▶ What is needed
Output only the lines of the entries that follow, starting at the one with "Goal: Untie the" and running down to the one with "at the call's", both included and unchanged.
===== Provided information =====
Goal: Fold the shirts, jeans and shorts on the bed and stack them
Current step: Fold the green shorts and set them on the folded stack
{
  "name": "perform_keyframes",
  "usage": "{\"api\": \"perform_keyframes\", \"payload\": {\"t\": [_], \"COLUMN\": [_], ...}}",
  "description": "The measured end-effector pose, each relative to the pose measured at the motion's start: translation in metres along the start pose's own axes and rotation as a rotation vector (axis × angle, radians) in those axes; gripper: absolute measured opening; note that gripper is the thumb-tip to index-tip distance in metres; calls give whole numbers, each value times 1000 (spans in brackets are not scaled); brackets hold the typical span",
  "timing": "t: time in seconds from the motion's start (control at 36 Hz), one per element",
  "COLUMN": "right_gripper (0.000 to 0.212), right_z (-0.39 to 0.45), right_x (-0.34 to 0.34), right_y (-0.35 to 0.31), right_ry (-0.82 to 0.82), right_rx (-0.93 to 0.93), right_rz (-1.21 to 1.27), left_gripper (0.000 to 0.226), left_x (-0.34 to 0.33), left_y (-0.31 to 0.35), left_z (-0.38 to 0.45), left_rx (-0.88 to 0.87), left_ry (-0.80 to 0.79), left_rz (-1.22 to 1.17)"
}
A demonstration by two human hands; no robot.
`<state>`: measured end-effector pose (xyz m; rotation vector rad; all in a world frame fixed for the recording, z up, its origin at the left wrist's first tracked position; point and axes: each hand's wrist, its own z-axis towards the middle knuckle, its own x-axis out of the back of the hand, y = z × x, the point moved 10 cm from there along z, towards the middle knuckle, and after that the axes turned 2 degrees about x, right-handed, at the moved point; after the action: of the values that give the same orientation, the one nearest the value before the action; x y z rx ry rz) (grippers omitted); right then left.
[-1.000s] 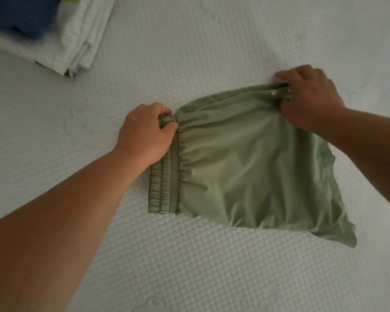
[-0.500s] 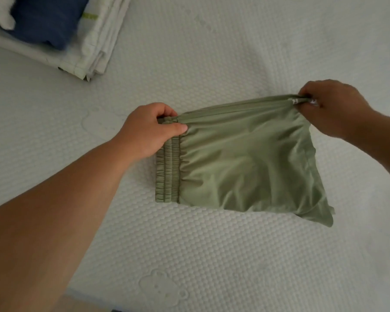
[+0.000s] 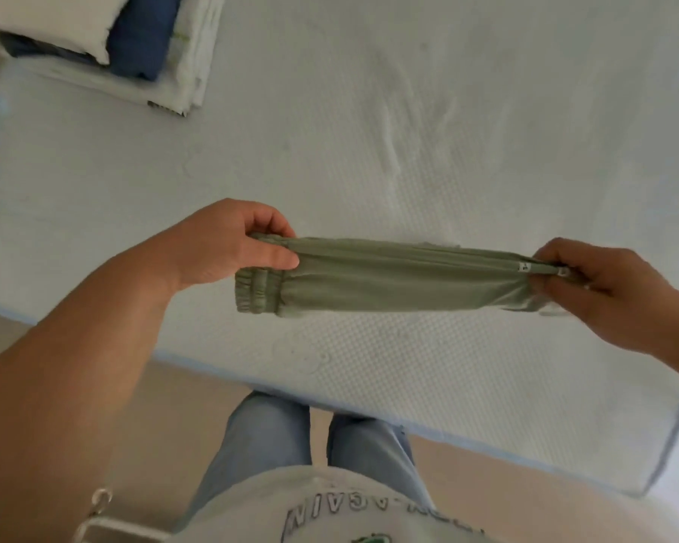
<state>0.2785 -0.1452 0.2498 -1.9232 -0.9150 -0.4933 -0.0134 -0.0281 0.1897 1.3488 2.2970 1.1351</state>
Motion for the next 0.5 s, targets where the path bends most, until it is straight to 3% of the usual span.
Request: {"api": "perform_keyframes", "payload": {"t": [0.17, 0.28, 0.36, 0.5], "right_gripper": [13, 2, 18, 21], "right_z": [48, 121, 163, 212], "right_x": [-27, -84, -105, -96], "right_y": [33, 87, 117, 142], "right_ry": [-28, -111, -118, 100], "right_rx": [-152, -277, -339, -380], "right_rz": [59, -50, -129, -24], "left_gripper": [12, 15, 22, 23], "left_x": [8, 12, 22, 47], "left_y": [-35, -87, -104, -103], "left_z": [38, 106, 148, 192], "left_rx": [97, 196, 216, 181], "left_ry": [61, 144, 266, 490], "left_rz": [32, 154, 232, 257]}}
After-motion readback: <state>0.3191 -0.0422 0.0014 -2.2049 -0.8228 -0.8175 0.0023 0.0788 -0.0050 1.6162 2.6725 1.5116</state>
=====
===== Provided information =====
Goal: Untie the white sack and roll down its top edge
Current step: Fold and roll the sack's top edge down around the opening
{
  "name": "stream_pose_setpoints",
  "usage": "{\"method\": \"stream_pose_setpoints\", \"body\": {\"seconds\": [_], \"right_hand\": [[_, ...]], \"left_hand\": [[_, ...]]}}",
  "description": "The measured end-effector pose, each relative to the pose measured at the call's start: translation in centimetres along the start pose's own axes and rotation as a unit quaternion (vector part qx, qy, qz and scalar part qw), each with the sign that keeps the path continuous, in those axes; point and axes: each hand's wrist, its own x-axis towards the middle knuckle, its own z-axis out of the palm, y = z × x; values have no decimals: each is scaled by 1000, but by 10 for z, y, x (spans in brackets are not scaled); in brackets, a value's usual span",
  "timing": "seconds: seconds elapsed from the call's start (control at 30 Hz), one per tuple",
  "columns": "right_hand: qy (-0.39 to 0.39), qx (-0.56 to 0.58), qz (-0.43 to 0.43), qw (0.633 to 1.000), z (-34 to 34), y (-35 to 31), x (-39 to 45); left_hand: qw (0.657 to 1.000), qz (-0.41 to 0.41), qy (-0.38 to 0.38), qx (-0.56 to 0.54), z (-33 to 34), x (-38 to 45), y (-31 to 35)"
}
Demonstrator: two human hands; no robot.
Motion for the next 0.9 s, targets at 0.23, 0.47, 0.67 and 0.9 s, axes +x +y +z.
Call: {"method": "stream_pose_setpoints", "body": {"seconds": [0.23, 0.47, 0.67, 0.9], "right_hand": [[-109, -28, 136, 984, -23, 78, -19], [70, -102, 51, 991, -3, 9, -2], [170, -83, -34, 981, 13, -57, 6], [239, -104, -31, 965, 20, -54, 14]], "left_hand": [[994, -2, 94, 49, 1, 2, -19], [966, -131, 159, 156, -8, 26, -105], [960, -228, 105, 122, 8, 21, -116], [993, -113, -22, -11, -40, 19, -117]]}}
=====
▶ Response to the task
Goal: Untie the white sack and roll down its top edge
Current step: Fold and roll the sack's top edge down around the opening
{
  "name": "stream_pose_setpoints",
  "usage": "{\"method\": \"stream_pose_setpoints\", \"body\": {\"seconds\": [_], \"right_hand\": [[_, ...]], \"left_hand\": [[_, ...]]}}",
  "description": "The measured end-effector pose, each relative to the pose measured at the call's start: translation in centimetres along the start pose's own axes and rotation as a unit quaternion (vector part qx, qy, qz and scalar part qw), each with the sign that keeps the path continuous, in those axes; point and axes: each hand's wrist, its own x-axis towards the middle knuckle, its own z-axis out of the palm, y = z × x; values have no decimals: each is scaled by 1000, but by 10 for z, y, x (spans in brackets are not scaled); in brackets, a value's usual span",

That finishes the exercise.